Work task: Write exactly the lines running from the start of the material below to the line that includes "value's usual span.", and include no pictures.

----

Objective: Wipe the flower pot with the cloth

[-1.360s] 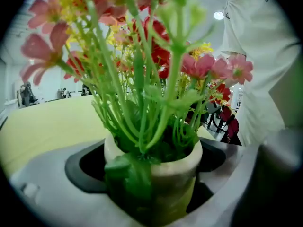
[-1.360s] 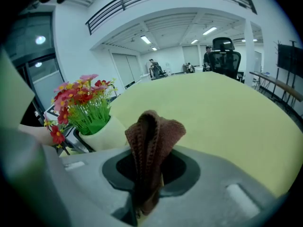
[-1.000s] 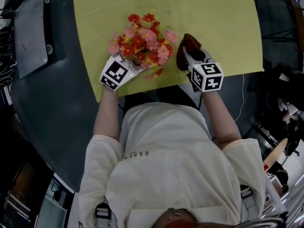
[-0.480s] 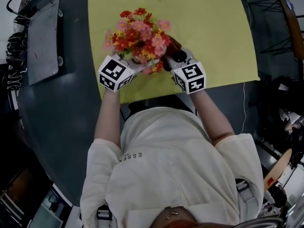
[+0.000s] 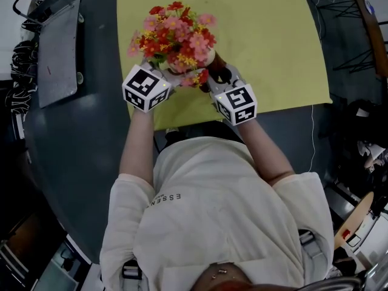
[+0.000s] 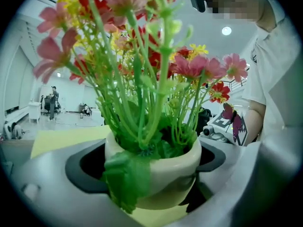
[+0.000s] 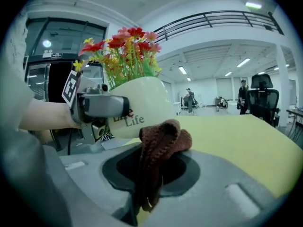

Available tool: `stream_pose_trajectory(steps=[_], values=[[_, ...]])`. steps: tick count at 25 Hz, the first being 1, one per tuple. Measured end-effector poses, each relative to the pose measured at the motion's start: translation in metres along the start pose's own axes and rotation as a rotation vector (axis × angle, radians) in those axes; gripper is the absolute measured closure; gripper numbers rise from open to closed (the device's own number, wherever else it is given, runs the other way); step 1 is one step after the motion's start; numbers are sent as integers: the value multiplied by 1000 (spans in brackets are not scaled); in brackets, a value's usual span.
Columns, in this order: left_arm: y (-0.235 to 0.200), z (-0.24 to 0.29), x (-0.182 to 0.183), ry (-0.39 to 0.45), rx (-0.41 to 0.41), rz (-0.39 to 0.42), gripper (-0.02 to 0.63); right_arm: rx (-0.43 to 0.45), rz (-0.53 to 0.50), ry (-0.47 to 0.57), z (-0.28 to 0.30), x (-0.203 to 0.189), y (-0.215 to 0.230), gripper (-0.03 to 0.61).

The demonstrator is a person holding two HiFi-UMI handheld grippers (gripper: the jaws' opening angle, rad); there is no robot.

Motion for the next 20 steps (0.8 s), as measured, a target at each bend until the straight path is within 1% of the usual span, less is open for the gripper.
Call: stream_pose_trajectory(steps=[4,9,14,15,17,20], values=[[4,0,11,43,11,-19,55,54,-17,35,3,8,-21,523],[8,-5,23,74,27,-30,54,80,-14,74,7,16,-44,523],[8,-13,31,88,23,-38,54,147,-64,71,14,17,-64,523],[8,-14,32,88,21,-41,54,148,-68,66,15,15,-64,523],[9,-17,35,86,15,-54,54,120,-63,57,14,14,-54,523],[8,-24,43,79,-3,-73,54,28,-60,65,15,24,-25,523]])
Point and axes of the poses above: the fingertips, and each gripper's own axes: z forward along the fingers, y to its right, x out of its top, the point moved 5 cm from there along -z, backward along the fingers, and after that the axes turned 5 degrees about -z, right-handed, at the moved point
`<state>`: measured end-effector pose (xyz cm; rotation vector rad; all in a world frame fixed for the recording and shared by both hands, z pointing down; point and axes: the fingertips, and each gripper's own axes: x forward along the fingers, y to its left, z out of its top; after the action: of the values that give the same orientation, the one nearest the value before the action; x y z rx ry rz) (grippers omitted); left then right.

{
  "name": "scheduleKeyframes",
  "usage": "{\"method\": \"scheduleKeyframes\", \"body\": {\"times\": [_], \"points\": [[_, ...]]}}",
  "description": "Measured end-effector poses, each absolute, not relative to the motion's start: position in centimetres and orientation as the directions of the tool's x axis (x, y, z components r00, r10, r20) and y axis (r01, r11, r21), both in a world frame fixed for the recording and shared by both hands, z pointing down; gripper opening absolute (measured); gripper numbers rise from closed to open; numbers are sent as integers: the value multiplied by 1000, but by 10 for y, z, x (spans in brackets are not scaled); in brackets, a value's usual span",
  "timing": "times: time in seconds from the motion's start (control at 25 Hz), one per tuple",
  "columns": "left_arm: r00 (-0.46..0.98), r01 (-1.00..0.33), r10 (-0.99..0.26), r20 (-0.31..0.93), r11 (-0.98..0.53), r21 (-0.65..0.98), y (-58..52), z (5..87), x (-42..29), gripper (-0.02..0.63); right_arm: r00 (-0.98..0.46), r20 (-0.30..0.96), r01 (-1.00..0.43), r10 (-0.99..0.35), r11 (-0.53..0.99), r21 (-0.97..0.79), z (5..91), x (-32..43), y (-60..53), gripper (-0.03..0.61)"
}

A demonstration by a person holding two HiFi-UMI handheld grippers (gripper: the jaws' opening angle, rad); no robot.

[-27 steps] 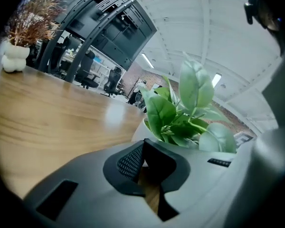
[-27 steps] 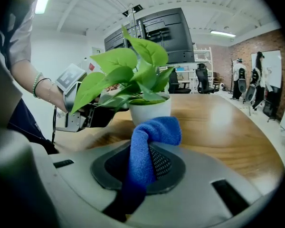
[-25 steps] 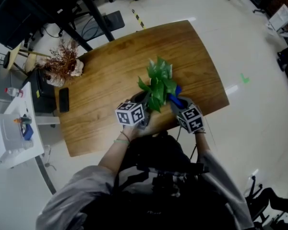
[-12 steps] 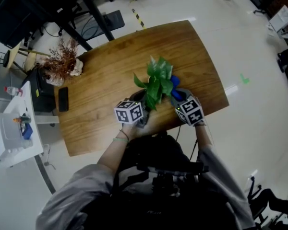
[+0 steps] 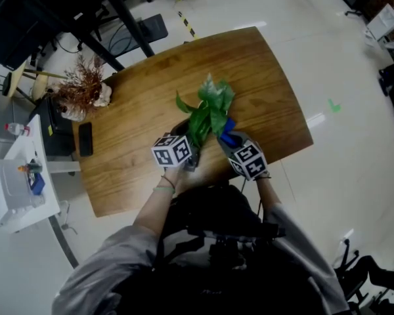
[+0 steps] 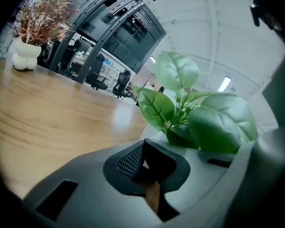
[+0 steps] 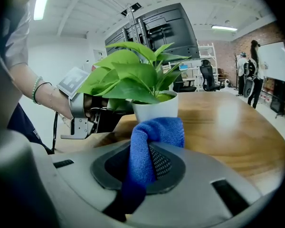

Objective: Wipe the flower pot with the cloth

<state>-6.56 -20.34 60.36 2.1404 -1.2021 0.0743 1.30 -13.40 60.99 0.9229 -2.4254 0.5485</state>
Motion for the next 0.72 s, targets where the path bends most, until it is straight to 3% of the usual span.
{"method": "scheduleKeyframes", "body": {"times": [0.2, 0.44, 0.72], "points": [[552, -766, -755, 355, -291, 573, -179, 607, -66, 5, -614, 560, -743, -556, 646, -173, 602, 51, -145, 57], [615, -723, -716, 330, -345, 599, -167, 606, -37, 5, -574, 570, -730, -588, 683, -31, 585, 70, -187, 57], [622, -719, -716, 318, -361, 594, -185, 601, -49, 5, -625, 580, -647, -523, 762, -10, 575, 44, -191, 57]]}}
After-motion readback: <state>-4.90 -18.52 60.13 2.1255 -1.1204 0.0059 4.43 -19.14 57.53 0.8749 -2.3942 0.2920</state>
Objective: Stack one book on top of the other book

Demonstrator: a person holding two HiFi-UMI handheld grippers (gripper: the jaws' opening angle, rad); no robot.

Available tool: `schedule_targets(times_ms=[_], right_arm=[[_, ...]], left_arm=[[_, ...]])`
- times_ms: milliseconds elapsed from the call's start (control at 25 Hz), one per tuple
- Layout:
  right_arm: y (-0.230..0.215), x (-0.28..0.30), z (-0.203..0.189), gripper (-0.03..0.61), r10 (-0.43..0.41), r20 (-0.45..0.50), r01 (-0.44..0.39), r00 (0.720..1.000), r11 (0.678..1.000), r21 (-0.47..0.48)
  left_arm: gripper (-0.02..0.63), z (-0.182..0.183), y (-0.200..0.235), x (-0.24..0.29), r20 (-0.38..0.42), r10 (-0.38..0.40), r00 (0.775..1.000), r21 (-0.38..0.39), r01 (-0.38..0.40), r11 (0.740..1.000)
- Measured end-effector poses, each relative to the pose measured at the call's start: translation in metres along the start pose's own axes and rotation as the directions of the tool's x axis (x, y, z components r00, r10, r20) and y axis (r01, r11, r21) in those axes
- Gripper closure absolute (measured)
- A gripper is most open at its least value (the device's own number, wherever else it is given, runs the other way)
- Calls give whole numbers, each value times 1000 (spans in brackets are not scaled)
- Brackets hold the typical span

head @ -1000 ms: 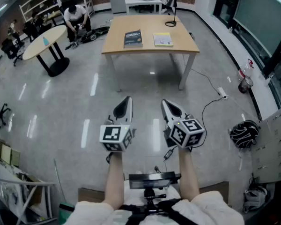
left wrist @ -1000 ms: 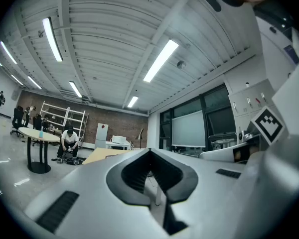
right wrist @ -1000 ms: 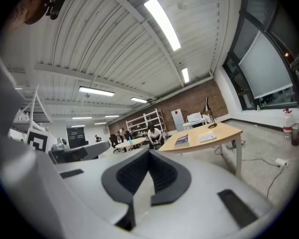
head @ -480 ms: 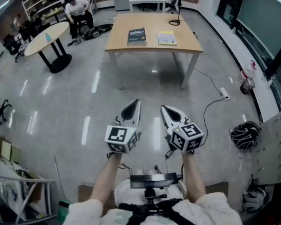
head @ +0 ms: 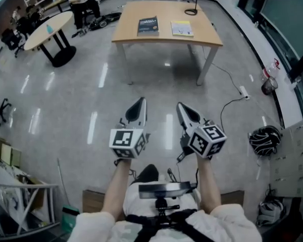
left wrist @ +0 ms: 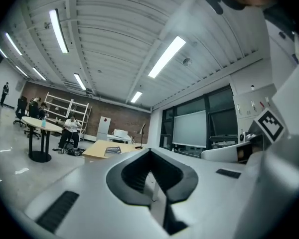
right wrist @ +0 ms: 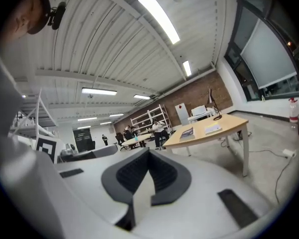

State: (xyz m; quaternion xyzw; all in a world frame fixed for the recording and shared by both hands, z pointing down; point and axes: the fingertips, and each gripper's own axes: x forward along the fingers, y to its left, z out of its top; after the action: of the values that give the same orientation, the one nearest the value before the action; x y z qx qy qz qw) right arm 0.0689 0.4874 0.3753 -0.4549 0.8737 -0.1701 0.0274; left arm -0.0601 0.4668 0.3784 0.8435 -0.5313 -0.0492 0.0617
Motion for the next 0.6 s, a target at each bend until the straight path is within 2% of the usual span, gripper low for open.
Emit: schedule_targets(times_ms=[120, 280, 400, 600], right_arm=[[-8, 9, 1, 578, 12, 15, -13, 1000, 998, 58], [-18, 38, 0, 578, 17, 38, -20, 999, 997, 80], [-44, 84, 8, 578, 15, 42, -18, 999, 998, 67], [-71, 177, 33, 578, 19, 32, -21, 999, 998, 63]], left_arm=[[606, -5, 19, 5, 2, 39, 999, -19, -39, 999], [606, -14, 45, 28, 4, 10, 1000, -69, -10, 998], [606, -11, 70, 69, 20, 9, 1000, -85, -8, 996], [606, 6, 128, 141, 24, 13, 1000, -71, -12, 997]])
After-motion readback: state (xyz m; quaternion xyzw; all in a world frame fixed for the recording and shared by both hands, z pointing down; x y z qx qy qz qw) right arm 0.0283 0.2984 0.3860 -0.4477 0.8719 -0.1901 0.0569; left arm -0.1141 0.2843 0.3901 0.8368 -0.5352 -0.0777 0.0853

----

Result for this task:
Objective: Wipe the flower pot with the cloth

[-1.360s] 
[-1.360s] 
[-1.000s] 
[-0.480s] 
[+0.000s] 
[+0.000s] 
[+0.000s] 

Available tool: `stream_pose_trajectory(steps=[_], values=[[_, ...]])`. steps: tick count at 25 Hz, the first being 1, one per tuple. Measured end-effector poses, each relative to the pose measured at the motion's start: translation in metres along the start pose's own axes and rotation as a rotation vector (axis × angle, radians) in those axes; gripper is the absolute measured closure; gripper numbers rise from open to closed (the device's own number, wherever else it is given, runs the other way); step 1 is one step after the motion's start; numbers are sent as integers: the value multiplied by 1000 (spans in brackets are not scaled); in brackets, a value's usual span.

No part of the exercise remains open.